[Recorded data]
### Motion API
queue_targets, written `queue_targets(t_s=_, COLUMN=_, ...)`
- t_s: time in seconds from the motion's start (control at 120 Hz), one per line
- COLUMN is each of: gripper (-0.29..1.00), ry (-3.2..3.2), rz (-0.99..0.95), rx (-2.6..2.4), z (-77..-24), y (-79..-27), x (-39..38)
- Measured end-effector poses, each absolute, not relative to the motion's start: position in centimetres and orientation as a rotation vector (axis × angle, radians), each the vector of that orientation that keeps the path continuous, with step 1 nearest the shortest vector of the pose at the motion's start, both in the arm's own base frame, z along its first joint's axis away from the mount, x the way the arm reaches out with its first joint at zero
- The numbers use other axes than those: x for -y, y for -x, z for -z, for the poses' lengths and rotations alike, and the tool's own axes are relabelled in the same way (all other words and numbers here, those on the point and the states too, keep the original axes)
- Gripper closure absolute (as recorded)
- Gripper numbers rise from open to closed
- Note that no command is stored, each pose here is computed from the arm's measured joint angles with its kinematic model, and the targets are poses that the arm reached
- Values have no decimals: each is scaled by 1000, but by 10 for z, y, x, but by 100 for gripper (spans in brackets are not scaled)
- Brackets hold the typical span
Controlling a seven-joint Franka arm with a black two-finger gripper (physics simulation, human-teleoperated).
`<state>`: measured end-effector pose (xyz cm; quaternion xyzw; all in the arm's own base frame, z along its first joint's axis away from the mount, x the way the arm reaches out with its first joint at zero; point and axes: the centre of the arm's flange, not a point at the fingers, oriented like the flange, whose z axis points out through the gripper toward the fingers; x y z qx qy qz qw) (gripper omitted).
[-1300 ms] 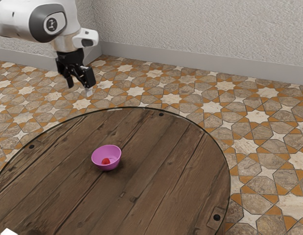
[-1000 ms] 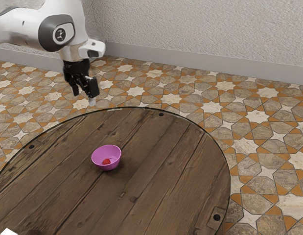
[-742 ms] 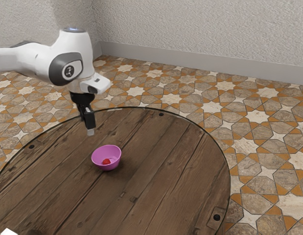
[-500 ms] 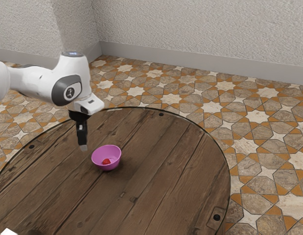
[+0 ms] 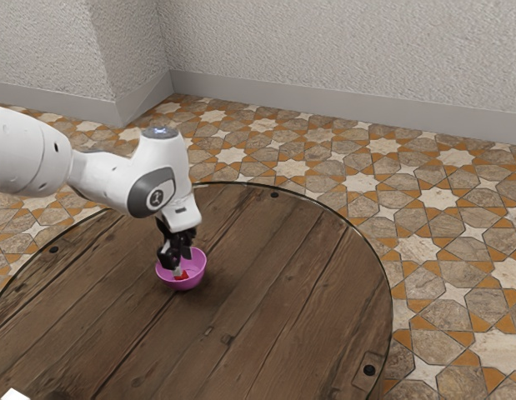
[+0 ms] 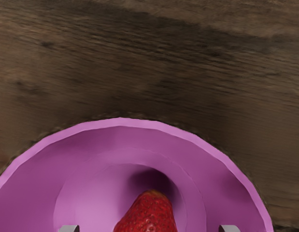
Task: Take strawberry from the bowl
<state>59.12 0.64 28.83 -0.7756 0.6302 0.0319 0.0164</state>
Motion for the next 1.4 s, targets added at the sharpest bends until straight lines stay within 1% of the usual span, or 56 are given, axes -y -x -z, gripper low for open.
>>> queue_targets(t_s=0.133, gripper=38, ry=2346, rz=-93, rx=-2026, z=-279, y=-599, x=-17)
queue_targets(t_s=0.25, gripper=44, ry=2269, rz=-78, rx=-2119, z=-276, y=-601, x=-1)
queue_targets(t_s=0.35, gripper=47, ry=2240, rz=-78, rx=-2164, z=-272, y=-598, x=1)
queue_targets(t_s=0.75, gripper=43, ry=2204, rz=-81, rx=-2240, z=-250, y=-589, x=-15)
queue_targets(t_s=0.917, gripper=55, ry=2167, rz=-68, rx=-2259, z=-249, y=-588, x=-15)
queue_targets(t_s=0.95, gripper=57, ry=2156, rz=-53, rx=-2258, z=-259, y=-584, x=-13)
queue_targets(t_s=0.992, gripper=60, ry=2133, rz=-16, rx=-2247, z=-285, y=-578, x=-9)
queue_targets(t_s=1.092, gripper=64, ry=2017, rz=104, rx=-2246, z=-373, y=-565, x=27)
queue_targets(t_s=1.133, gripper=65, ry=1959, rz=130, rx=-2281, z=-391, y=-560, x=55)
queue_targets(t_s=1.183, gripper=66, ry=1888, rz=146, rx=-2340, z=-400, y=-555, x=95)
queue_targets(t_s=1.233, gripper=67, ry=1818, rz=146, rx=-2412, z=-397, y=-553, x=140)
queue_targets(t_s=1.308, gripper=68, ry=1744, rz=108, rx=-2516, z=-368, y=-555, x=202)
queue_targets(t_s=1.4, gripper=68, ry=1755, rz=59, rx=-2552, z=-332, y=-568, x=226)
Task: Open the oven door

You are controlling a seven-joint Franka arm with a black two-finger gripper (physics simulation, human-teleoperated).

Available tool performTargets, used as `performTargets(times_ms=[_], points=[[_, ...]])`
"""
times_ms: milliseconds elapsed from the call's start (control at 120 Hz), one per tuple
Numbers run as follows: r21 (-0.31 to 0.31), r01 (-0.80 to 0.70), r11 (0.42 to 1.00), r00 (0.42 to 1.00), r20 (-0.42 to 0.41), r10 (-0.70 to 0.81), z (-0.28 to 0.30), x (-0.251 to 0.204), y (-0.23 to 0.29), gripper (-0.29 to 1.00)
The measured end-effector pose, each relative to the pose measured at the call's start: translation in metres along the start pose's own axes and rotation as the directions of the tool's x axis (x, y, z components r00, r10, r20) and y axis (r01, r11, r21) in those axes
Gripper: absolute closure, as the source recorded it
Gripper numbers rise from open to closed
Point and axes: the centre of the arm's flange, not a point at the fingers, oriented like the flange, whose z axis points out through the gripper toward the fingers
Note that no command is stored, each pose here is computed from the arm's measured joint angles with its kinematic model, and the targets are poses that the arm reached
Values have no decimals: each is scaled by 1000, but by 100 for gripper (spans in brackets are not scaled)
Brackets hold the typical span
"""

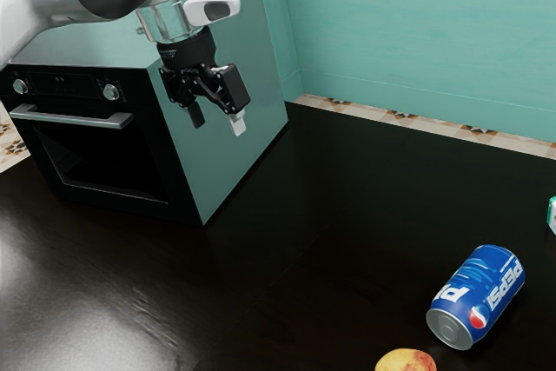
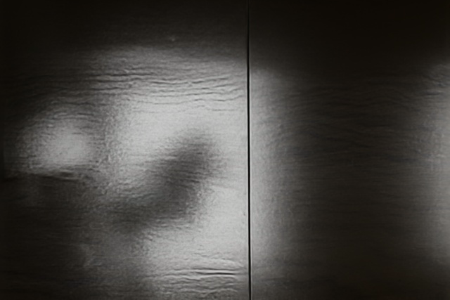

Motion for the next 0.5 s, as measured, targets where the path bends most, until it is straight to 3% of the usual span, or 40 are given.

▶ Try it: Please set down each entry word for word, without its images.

▶ Solution:
### Motion API
queue_targets, written `queue_targets(t_s=_, COLUMN=_, ...)`
- t_s: time in seconds from the motion's start (control at 120 Hz), one per line
- COLUMN is each of: gripper (-0.29..1.00), ry (-3.2..3.2), rz (-0.99..0.95), rx (-2.6..2.4), z (-77..-24), y (-79..-27), x (-39..38)
- Measured end-effector poses, each absolute, not relative to the motion's start: position in centimetres and orientation as a rotation vector (axis × angle, radians), each the vector of that orientation that keeps the path continuous, with step 1 nearest the shortest vector of the pose at the motion's start, both in the arm's own base frame, z along its first joint's axis away from the mount, x the way the arm reaches out with its first joint at zero
- The numbers use other axes than those: x for -y, y for -x, z for -z, for the poses' lengths and rotations alike, and the tool's own axes are relabelled in the same way (all other words and numbers here, those on the point and the states too, keep the original axes)
- Gripper closure absolute (as recorded)
- Gripper numbers rise from open to closed
- Note that no command is stored, each pose here is computed from the arm's measured joint angles with its kinematic model, and the targets are poses that the arm reached
- Values have no decimals: each is scaled by 1000, but by 10 for z, y, x, but by 100 for gripper (spans in brackets are not scaled)
- Brackets hold the typical span
Controlling a seven-joint Franka arm with a black two-finger gripper (physics simulation, human-teleoperated).
`<state>`: measured end-effector pose (xyz cm; quaternion xyzw; all in the arm's own base frame, z along its first joint's axis away from the mount, x the way the arm reaches out with its first joint at zero; point and axes: the centre of the arm's flange, not a point at the fingers, oriented like the flange, whose z axis points out through the gripper toward the fingers; x y z qx qy qz qw) (gripper omitted).
[-1300 ms] 
[-1000 ms] 
[-742 ms] 
[-500 ms] 
[+0 ms] 
[+0 ms] 
Task: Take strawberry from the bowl
<state>59.12 0.64 28.83 -0.7756 0.6302 0.0319 0.0164</state>
Motion for the next 1.4 s, targets added at the sharpest bends until straight lines stay within 1% of the usual span, or 56 are given, axes -y -x -z, gripper low for open.
>>> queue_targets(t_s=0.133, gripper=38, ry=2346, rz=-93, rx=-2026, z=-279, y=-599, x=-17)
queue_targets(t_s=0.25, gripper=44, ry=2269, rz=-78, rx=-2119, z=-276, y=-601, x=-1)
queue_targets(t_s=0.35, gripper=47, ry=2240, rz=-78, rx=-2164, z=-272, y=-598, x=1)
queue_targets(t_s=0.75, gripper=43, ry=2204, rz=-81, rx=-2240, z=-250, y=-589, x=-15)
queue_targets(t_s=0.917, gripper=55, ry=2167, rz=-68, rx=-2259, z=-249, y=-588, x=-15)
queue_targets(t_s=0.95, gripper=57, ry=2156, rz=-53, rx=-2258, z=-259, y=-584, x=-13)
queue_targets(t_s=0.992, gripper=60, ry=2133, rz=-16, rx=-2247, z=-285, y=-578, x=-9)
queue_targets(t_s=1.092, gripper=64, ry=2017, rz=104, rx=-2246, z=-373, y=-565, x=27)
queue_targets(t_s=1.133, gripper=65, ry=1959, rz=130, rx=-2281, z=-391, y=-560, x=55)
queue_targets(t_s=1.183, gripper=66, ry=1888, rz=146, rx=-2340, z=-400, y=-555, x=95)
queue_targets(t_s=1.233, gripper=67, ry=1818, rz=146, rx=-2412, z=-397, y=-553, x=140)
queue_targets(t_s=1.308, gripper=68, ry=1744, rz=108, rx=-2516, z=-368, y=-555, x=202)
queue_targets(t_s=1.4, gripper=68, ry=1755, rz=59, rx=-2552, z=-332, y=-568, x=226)
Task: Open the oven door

You are controlling a seven-joint Franka arm with a black two-finger gripper (physics simulation, human-teleoperated).

Available tool performTargets, used as `performTargets(times_ms=[_], points=[[_, ...]])`
"""
times_ms: milliseconds elapsed from the call's start (control at 120 Hz), one per tuple
Numbers run as follows: r21 (-0.31 to 0.31), r01 (-0.80 to 0.70), r11 (0.42 to 1.00), r00 (0.42 to 1.00), r20 (-0.42 to 0.41), r10 (-0.70 to 0.81), z (-0.28 to 0.30), x (-0.251 to 0.204), y (-0.23 to 0.29), gripper (-0.29 to 1.00)
The measured end-effector pose, each relative to the pose measured at the call's start: translation in metres along the start pose's own axes and rotation as the directions of the tool's x axis (x, y, z components r00, r10, r20) and y axis (r01, r11, r21) in those axes
Gripper: absolute closure, as the source recorded it
Gripper numbers rise from open to closed
Point and axes: the centre of the arm's flange, not a point at the fingers, oriented like the flange, whose z axis points out through the gripper toward the fingers
Note that no command is stored, each pose here is computed from the arm's measured joint angles with its kinematic model, and the targets are poses that the arm reached
Values have no decimals: each is scaled by 1000, but by 100 for gripper (spans in brackets are not scaled)
Brackets hold the typical span
"""


Motion for the next 0.5 s, as measured, targets where the path bends most, until it is straight to 3% of the usual span, or 40 are given.

That completes the response.